Goleman goes on to explain that the Abidhamma distinguishes between wholesome and unwholesome mental factors and that this judgement was arrived at empirically on the basis of the collective judgement of large numbers of the early Buddhist meditators. Their criterion was whether a particular mental factor facilitated or interfered with their attempts to still their minds in meditation. Pausing only momentarily to reflect upon this early example of qualitative research, recall that these mental factors, according to the doctrine of dependent origination, are conditioned by previous mental factors and will in their turn condition future states of mind. The concept of rebirth can be best understood in a 'moment to moment way' ie, that the state of mind in this moment will condition the state of mind in a future moment. (Rather than the popularised,and sometimes misleading notion of reincarnation)

"The goal of psychological development in Abidhamma is to increase the amount of healthy states - and correspondingly, decrease unhealthy ones - in a person's mind. At peak of mental health, no unhealthy factors arise at all in a person's mind." (Goleman, 1982,p.132)

This is the ideal that the aspirant is urged to seek. The Arahat is a model of perfected personality - someone who has had sufficient such peak of mental health experiences to permanently restructure her previously deluded personality so that the unwholesome mental factors no longer arise.

Here, then, eastern psychology offers us almost saintly role model for psychological health which has no counterpart in the west where psychological health, until quite recently, has been considered as nothing more than 'not sick' (Goleman,1982) (Walsh & Shapiro,1983)

As stated at the outset of this section, the Abhidhamma is embedded within a culture which, for example, often has a monastic tradition supported by the lay community.

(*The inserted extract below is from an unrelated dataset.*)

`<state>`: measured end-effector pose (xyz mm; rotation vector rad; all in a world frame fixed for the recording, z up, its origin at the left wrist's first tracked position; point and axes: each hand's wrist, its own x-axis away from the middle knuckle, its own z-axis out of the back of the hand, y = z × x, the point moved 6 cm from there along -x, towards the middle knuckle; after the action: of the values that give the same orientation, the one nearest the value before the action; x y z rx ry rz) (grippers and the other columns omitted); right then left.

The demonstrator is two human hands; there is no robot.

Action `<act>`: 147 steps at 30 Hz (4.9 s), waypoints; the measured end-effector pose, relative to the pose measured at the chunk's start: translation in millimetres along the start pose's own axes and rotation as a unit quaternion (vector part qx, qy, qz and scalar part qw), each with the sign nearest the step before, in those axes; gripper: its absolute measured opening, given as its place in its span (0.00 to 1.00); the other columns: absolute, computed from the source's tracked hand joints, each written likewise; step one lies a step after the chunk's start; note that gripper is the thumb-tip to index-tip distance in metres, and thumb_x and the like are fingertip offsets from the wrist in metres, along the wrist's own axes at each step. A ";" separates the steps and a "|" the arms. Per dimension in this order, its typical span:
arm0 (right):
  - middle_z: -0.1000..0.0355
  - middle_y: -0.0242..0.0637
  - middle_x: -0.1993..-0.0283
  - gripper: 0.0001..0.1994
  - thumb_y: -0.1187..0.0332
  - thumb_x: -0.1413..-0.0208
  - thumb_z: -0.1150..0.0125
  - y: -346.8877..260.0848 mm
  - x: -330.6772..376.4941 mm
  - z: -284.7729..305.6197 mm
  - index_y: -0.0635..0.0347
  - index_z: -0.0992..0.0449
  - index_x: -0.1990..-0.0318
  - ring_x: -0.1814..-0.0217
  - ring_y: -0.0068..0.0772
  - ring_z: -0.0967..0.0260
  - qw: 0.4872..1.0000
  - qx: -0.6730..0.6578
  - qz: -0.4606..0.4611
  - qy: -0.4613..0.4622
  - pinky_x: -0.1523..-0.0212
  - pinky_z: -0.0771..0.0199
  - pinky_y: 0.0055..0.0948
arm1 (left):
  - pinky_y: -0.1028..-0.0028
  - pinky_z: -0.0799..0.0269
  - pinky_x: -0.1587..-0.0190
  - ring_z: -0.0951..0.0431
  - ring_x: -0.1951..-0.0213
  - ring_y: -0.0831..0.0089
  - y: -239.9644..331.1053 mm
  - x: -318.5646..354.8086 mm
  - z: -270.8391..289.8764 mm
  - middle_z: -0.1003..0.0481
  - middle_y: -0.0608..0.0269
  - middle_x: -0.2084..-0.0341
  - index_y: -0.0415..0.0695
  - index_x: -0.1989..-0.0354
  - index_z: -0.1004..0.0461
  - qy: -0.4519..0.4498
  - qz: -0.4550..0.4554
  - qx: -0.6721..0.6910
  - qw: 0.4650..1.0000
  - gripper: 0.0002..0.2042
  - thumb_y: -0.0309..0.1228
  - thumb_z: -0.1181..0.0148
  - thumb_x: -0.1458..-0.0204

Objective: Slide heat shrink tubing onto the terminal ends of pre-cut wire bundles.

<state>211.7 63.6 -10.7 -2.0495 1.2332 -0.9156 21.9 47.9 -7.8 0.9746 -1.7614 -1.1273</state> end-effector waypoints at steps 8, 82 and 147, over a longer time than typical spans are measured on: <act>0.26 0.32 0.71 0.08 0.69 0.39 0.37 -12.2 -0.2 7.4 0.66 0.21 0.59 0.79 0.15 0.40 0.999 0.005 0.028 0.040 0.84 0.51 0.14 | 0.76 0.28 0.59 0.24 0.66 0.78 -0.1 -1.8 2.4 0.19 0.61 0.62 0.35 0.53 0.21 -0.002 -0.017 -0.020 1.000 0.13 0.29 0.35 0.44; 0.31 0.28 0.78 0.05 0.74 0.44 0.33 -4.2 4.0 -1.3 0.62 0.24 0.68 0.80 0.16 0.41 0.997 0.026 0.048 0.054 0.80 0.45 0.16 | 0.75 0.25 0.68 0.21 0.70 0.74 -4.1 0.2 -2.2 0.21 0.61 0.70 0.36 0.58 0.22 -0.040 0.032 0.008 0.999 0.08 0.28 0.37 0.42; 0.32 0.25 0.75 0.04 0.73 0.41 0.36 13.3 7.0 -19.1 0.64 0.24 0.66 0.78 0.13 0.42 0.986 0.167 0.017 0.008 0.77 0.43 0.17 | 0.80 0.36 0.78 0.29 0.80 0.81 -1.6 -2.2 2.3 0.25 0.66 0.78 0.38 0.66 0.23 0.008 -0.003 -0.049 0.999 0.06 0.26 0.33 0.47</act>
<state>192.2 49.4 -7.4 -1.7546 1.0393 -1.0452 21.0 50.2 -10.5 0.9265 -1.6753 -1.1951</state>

TheVinaya is another collection of teachings, rivalling in size and importance, the abhidhamma, which outlines in meticulous detail the kind of ethical behaviour required of monks. (Note: 'required' not in order to be 'good' but in order to increase the chances of success in their endeavour) And -although the development of insight is understood to be naturally accompanied by an outpouring of such human qualities as compassion, loving kindness (Unconditional positive regard) and sympathetic joy - practices which cultivate these qualities run alongside those 'insight' practices and 'resonate' with the natural growth of these qualities.

In a Buddhist culture, for example, this work all takes place within a like-minded community celebrating a multitude of yearly festivals together. The influence of this sangha cannot be disregarded when we consider extracting a meditation technique and some of it's underlying psychology for use in our own western context.